Karina is an experimentalist with a geology and geochemistry background. Her research group works on in-situ molecular- to macro scale techniques to study bio-mineral interactions. Her main interest is the mechanisms and dynamics of the interfacial interplay between minerals, biomolecules and their environment. Currently her group works on making model systems to investigate preservation of proteins and DNA in sediments and artifacts using a range of microscopic and spectroscopic techniques. twitter: @KarinaKSand, website

Hannes Schroeder - University of Copenhagen

Hannes is a bioarchaeologist specialising in ancient genomics. He and his research group at the University of Copenhagen work primarily on questions relating to human population history and the changing landscape of infectious diseases.  He is a Carlsberg Research Fellow and PI on the ERC Consolidator Project "AlpGen". twitter: @bitesizeDNA, website

Photo: Tobias Richter

Tobias Richter - University of Copenhagen

Tobias studies how, when, where and why human societies adopted plant cultivation and the herding of animals in the early human past and what the consequences of this process entailed. His primary research focuses on western Asia in the period between ca. 20,000 - 8,000 years ago. He also coordinates two major fieldwork projects investigating sites dating to this period in Jordan and Iran, and lead the Centre for the Study of Early Agricultural Societies at the University of Copenhagen. twitter: @TobiasR_archaeo, website

Frido Welker - University of Copenhagen

Frido is interested in studying human evolution over the last 1 million years via biomolecular analysis, in particular through the use of ancient protein analysis. At the University of Copenhagen, he and his team work to integrate such biomolecular datasets with genetic and archaeological approaches to come to a richer, more nuanced understanding of human behaviour, physiology, and phylogeny.

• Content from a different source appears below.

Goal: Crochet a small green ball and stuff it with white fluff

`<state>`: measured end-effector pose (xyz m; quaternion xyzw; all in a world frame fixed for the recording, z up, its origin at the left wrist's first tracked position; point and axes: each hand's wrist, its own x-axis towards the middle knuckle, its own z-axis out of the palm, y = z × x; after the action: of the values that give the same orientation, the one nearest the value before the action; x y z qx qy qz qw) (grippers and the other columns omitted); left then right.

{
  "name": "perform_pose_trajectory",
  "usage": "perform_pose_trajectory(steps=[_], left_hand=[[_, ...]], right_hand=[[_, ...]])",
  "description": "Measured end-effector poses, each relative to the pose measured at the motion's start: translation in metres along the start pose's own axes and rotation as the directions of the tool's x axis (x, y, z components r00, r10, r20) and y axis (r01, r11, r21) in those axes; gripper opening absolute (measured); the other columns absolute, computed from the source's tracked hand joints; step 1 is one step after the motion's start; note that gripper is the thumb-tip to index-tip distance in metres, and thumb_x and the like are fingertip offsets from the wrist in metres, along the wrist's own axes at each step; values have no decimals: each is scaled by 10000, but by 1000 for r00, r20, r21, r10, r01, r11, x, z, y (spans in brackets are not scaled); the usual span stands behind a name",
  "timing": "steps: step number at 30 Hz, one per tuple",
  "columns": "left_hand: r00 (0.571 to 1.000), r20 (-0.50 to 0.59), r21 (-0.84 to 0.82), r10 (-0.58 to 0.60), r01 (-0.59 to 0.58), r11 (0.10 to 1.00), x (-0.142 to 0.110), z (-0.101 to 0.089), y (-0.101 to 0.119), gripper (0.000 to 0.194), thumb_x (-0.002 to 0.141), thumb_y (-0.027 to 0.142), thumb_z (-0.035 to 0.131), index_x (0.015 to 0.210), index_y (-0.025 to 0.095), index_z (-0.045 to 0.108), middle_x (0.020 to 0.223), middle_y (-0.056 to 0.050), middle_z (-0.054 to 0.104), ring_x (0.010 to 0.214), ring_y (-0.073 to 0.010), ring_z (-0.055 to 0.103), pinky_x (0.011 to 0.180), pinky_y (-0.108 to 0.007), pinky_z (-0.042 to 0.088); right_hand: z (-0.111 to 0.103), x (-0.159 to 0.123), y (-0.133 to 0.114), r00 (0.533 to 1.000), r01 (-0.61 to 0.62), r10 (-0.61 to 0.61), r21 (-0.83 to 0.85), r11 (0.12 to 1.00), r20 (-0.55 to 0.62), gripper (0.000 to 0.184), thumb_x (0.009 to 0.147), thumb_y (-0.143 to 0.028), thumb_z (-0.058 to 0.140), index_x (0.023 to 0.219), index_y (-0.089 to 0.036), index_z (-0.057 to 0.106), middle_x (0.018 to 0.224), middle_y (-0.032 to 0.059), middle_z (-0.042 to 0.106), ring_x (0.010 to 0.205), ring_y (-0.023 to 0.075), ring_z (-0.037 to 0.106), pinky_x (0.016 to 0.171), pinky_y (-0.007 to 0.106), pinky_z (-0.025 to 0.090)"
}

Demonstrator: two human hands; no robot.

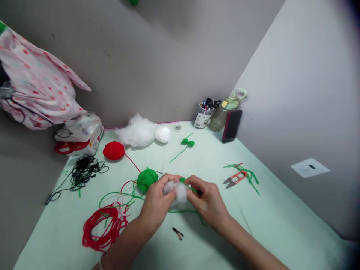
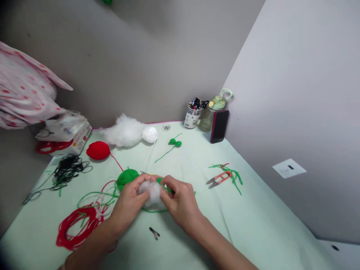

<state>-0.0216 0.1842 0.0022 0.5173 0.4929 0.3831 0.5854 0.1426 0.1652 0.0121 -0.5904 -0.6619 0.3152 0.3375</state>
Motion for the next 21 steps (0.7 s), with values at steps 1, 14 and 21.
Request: perform_pose_trajectory(steps=[1,14,21], left_hand=[[1000,-6,11,4,-4,1000,0,0,0,290,650,155,561,919,194,661,1095,-66,781,879,-203,681,766,-280,505],[991,-13,94,137,-135,986,-2,0,4,216,623,108,556,791,219,632,1113,-66,727,1050,-247,643,935,-328,461],[985,-127,95,113,-101,990,1,7,-13,189,634,144,554,801,227,582,924,-46,716,868,-235,655,804,-303,502]], right_hand=[[1,0,0,1000,-9,9,10,1000,9,101,809,-242,526,716,-211,549,563,-74,343,526,105,289,498,239,240],[2,3,7,991,-126,122,92,988,47,161,775,-271,528,866,-192,634,587,-76,328,548,118,287,519,245,242],[11,3,8,995,2,-9,71,997,96,90,777,-295,543,747,-212,527,583,-77,320,549,111,289,515,245,237]])
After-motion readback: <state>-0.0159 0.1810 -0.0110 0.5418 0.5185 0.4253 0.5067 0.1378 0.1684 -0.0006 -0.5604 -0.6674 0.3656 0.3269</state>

As part of this, we have a particular interest in bone artefacts, and associated production strategies, of archaic hominins and modern humans. twitter: @FridoWelker, website

Photo: Frido Welker

Andre Carlo Colonese - Universitat Autònoma de Barcelona 

Andre Colonese is Director of Research in the Department of Prehistory and the Institute of Environmental Science and Technology (ICTA), at the Universitat Autònoma de Barcelona (UAB). He is particularly interested in the emergence of food production and the role of coastal ecosystem services to early societies in South America and southern Europe. His research combines zooarchaeology, light stable isotopes (organic and inorganic) and organic residue analysis to derive ecological and economic information on past societies in these regions. More recently, he has been exploring the potential contributions of archaeology and history to biological conservation in biodiversity hotspots in tropical and subtropical South America. https://t.co/7DGaCvJXYG, website

Maria Sana - Universitat Autònoma de Barcelona 

Maria's research focuses on the study of the origins of the Neolithic and the domestication of animals, working in Southeast Asia, Mediterranean Europe and North Africa. With a particular interest in Archaeozoology, she directs her research towards the adaptation and integration of new analytical procedures based on biogeochemistry and bone biomechanics to the study of faunal remains in Archaeology. 

Isabelle Théry-Parisot - CEPAM

Archaeobotanist, specializing in the study of charcoal from Paleolithic archaeological contexts. She has developed a socio-economic approach to anthracology, focusing on the management of fuel resources, thermal treatments, and the environment of Paleolithic societies. Her work relies in particular on the production of experimental data on fuel properties and the use of fire in material processing. More recently, she has conducted research on carbon isotopes as markers of climate change. She also develops AI approaches to aid in the identification of charcoal.. She has contributed to the study of around thirty archaeological sites in France, the Near East, and Africa.